Monday, January 27, 2020

Detachment

I went into prayer today asking God to calm my heart, help me to still my voice, and to remain quiet so that I could hear what he was asking of me today. That's the eloquent way of saying it. What I was really asking him for was permission to shut myself in my home and forget the rest of the world. lol. But what was the resolution in my reflections asking me to do today? It said "Do something to share my faith with others today".  So despite my intense desire to hole up in my home (quite easy to do as a homeschooling family with no job, lol), here I am sharing my faith with all of you.

"Only detachment leads to true joy. There is no room for God in a heart already full of the things of this world. May my faith see the good side of things, seeing all in my life as an opportunity to love you."

As I was concluding my time in prayer this morning, I decided to read back through my prayer journal. I happened on the above sentences that I wrote on March 4th, 2019. Oh, how it spoke to me! With news of Steven's recent layoff, even though my faith hasn't been shaken, I have been in a place of deep frustration and sadness. It's just a bit painful to look back on our past year and wonder what it was for. What was the point of it all? But I'm so thankful for happening upon the words above and for inspiration from the Holy Spirit. It has changed my attitude today!

God has provided another opportunity for detachment from the things of this world. Where we feel broken and detached from our worldly gains, God will mend; Not only will He mend, but He will make us stronger. I do truly believe that and today I can finally say that I'm thankful for that. I know we have struggles but I'm not afraid of them. We all have sufferings! Nobody is immune to struggle...even Jesus (who is God himself!) came to earth to suffer (for us)! Suffering with Jesus makes this whole thing a lot easier. Knowing that God forgives us our worries, doubts, impatience, frustrations, and anger is a comfort too. I'm definitely thankful to be able to give that all to Him and ask for Him to forgive me and to help me do better. Aren't we lucky to serve such a loving and merciful Father?
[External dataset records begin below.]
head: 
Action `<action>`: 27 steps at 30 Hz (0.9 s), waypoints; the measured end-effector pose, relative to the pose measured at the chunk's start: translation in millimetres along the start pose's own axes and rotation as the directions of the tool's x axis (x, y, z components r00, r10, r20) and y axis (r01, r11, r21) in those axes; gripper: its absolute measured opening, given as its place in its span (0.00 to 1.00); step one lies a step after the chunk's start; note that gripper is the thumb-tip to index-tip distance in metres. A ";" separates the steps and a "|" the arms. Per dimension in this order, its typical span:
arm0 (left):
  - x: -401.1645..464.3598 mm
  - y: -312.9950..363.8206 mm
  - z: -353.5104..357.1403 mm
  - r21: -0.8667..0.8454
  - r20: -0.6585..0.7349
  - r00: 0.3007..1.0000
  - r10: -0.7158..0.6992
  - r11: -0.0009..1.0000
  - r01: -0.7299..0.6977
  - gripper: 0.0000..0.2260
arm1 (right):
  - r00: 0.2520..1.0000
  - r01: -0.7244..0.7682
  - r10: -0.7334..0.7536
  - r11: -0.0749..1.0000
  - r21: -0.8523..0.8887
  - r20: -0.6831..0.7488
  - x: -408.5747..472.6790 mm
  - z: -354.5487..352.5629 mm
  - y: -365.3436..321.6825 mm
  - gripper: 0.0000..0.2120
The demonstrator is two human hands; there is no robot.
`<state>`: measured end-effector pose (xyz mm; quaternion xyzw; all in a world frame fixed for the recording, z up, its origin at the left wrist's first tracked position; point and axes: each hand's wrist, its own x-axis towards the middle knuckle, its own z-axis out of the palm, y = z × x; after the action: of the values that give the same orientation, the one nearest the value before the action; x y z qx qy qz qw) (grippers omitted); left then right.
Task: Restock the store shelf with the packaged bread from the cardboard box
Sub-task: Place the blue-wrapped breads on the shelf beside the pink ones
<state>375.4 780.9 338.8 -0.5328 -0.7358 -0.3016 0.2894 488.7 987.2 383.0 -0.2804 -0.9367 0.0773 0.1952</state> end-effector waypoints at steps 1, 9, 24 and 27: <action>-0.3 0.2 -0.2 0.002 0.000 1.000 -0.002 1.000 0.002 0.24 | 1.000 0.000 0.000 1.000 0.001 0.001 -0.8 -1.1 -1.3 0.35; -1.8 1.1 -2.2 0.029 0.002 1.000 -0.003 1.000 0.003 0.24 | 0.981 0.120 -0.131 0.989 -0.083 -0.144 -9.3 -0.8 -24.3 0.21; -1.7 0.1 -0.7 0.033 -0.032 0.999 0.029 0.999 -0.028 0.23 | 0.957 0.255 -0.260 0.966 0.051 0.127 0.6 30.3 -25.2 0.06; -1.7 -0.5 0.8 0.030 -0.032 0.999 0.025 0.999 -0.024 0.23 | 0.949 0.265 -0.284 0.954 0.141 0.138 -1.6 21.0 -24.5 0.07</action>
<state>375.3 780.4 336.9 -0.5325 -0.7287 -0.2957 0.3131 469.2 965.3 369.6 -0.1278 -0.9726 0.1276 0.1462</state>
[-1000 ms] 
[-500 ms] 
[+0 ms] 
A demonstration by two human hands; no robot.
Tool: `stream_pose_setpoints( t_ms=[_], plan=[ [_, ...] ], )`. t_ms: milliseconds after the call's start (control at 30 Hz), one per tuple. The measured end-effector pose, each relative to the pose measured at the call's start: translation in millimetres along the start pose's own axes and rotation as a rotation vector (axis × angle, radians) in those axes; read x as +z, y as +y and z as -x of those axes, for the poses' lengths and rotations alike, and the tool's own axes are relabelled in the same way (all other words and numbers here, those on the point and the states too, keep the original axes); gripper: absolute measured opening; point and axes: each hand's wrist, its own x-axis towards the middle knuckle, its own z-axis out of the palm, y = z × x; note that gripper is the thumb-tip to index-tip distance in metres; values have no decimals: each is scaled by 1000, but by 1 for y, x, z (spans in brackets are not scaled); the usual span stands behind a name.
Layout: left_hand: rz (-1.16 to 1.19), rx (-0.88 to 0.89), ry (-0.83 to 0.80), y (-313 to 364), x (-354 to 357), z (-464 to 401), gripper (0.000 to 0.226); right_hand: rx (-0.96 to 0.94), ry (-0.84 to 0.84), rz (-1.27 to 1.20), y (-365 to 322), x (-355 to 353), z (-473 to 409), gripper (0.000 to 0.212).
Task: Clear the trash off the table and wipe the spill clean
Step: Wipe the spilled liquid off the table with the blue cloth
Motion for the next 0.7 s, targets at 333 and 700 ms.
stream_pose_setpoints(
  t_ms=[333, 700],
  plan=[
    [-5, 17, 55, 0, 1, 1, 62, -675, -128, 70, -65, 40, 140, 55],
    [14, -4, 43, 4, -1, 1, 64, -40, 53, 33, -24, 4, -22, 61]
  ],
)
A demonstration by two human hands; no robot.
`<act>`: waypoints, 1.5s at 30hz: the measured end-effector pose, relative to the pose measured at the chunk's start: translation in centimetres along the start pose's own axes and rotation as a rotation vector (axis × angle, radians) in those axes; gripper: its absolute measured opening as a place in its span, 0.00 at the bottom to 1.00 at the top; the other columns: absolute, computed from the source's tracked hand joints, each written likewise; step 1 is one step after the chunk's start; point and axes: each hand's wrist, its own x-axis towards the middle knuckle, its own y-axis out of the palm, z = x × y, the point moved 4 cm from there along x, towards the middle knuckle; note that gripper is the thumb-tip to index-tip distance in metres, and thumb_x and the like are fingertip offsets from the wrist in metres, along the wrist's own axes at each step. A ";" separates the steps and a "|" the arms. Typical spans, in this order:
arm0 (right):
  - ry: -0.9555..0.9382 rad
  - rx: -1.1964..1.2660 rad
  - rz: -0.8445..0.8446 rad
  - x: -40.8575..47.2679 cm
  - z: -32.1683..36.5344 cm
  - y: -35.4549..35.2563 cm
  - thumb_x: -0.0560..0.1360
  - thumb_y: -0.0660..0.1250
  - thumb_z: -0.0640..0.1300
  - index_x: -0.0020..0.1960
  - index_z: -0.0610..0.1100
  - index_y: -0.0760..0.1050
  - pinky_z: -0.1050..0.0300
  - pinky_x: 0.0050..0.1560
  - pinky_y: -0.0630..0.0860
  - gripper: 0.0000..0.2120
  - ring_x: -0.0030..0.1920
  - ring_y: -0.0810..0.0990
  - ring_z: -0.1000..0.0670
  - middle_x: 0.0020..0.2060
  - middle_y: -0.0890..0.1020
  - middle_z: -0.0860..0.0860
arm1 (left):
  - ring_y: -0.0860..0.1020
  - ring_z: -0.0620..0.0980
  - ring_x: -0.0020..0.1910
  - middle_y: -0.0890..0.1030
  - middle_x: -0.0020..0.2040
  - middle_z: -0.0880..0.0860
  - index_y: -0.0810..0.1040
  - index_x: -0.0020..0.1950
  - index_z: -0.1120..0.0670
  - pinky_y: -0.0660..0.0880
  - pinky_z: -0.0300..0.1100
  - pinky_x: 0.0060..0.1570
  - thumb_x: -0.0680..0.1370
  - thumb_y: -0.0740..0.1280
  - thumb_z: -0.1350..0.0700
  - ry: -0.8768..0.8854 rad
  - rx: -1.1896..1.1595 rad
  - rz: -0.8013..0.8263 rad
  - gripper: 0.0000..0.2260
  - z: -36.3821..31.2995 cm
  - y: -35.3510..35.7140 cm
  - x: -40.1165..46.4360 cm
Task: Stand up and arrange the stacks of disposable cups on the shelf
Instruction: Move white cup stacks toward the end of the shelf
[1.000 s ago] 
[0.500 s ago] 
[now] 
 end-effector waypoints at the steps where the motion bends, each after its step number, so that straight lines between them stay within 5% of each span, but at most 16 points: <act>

I do not know the plans that God has for us. However, we are so blessed to know God and to have scripture to refresh our souls! HE is our constant. I ask you to pray for all of those affected by the recent layoffs but most especially for those who don't have God to lean on. I really pray for them and I ask God to keep them hopeful. And as I have done for the past month, pray for the CEO and all of those people who are having to make decisions that affect so many families. What a weight and burden they must feel from all of this. We hope that they will let God guide them in this difficult time.